▸ **What you need to do**: Apart from the images, the entire listing below must be restated word for word.

▸ **Information provided**:
----------------

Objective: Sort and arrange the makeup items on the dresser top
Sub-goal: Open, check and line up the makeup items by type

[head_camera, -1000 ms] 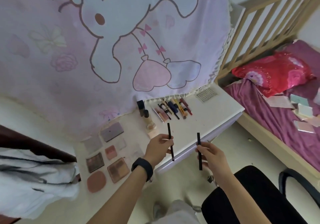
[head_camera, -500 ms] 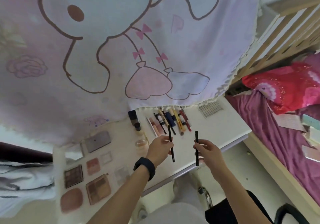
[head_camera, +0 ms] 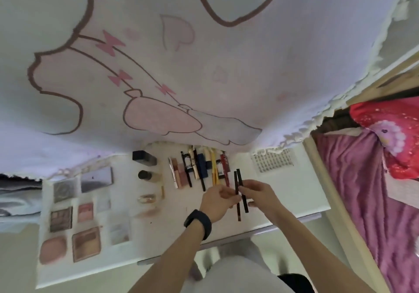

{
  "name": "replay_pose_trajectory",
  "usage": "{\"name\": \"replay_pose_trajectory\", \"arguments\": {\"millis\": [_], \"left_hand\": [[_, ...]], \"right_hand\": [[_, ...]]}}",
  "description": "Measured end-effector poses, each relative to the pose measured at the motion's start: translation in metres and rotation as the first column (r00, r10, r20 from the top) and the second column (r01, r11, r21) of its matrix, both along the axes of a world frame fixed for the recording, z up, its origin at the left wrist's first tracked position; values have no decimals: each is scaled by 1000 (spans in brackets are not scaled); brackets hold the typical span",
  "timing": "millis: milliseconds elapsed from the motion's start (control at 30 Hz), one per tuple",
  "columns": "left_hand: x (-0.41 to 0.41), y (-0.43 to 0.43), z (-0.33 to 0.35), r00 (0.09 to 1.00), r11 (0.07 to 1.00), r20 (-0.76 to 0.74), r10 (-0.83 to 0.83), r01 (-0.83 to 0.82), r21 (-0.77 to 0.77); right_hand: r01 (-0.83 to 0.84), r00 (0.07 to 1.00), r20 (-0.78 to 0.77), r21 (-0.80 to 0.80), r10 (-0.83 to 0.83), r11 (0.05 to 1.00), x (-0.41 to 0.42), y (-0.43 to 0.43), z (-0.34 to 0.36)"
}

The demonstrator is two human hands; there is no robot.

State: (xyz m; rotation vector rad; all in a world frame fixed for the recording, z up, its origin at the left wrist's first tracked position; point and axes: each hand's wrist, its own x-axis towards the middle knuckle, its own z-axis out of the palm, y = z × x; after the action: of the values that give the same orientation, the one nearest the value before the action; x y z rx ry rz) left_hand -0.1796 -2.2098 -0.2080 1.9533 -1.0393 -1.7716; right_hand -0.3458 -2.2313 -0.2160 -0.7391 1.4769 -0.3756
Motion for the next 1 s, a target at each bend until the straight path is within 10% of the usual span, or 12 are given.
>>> {"name": "replay_pose_trajectory", "arguments": {"millis": [367, 567, 1000], "left_hand": [[4, -1, -20, 967, 985, 202, -157, 169, -46], [15, -18, -47, 702, 771, 649, -293, 575, -274], [24, -29, -127, 571, 533, 815, -92, 720, -444]], "right_hand": [[-229, 942, -257, -23, 216, 973, -3, -7, -29], [-368, 800, -530, -62, 282, 928, 2, -29, -46], [-508, 737, -645, -332, 202, 795, 19, -48, -81]]}}
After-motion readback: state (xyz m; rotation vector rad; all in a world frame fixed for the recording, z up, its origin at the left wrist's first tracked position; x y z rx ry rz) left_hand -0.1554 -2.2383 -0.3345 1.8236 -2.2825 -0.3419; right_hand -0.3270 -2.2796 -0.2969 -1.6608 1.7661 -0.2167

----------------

▸ **Result of this task**:
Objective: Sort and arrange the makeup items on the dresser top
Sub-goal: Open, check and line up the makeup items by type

[head_camera, -1000 ms] 
[head_camera, -500 ms] 
[head_camera, +0 ms] 

{
  "name": "replay_pose_trajectory",
  "usage": "{\"name\": \"replay_pose_trajectory\", \"arguments\": {\"millis\": [_], \"left_hand\": [[_, ...]], \"right_hand\": [[_, ...]]}}",
  "description": "Measured end-effector poses, each relative to the pose measured at the motion's start: translation in metres and rotation as the first column (r00, r10, r20 from the top) and the second column (r01, r11, r21) of its matrix, both along the axes of a world frame fixed for the recording, z up, its origin at the left wrist's first tracked position; values have no decimals: each is scaled by 1000 (spans in brackets are not scaled); brackets hold the typical span",
  "timing": "millis: milliseconds elapsed from the motion's start (control at 30 Hz), one per tuple",
  "columns": "left_hand: x (-0.41 to 0.41), y (-0.43 to 0.43), z (-0.33 to 0.35), r00 (0.09 to 1.00), r11 (0.07 to 1.00), r20 (-0.76 to 0.74), r10 (-0.83 to 0.83), r01 (-0.83 to 0.82), r21 (-0.77 to 0.77); right_hand: r01 (-0.83 to 0.84), r00 (0.07 to 1.00), r20 (-0.78 to 0.77), r21 (-0.80 to 0.80), r10 (-0.83 to 0.83), r11 (0.05 to 1.00), x (-0.41 to 0.42), y (-0.43 to 0.43), z (-0.34 to 0.36)"
}

The demonstrator is two human hands; there is no robot.

State: (xyz m; rotation vector rad; all in a world frame fixed for the recording, z up, its origin at the left wrist's first tracked position; point and axes: each hand's wrist, its own x-axis towards the middle knuckle, its own z-axis out of the palm, y = z × x; after the action: of the values that give the same orientation, the one nearest the value before the action; x y z rx ry rz) left_hand -0.1796 -2.2098 -0.2080 1.9533 -1.0393 -1.7716; right_hand -0.3458 -2.2313 -0.2160 -0.7391 1.4769 -0.3756
Motion for the next 1 s, a target at each bend until the straight path is within 10% of the usual span, or 12 are given.
>>> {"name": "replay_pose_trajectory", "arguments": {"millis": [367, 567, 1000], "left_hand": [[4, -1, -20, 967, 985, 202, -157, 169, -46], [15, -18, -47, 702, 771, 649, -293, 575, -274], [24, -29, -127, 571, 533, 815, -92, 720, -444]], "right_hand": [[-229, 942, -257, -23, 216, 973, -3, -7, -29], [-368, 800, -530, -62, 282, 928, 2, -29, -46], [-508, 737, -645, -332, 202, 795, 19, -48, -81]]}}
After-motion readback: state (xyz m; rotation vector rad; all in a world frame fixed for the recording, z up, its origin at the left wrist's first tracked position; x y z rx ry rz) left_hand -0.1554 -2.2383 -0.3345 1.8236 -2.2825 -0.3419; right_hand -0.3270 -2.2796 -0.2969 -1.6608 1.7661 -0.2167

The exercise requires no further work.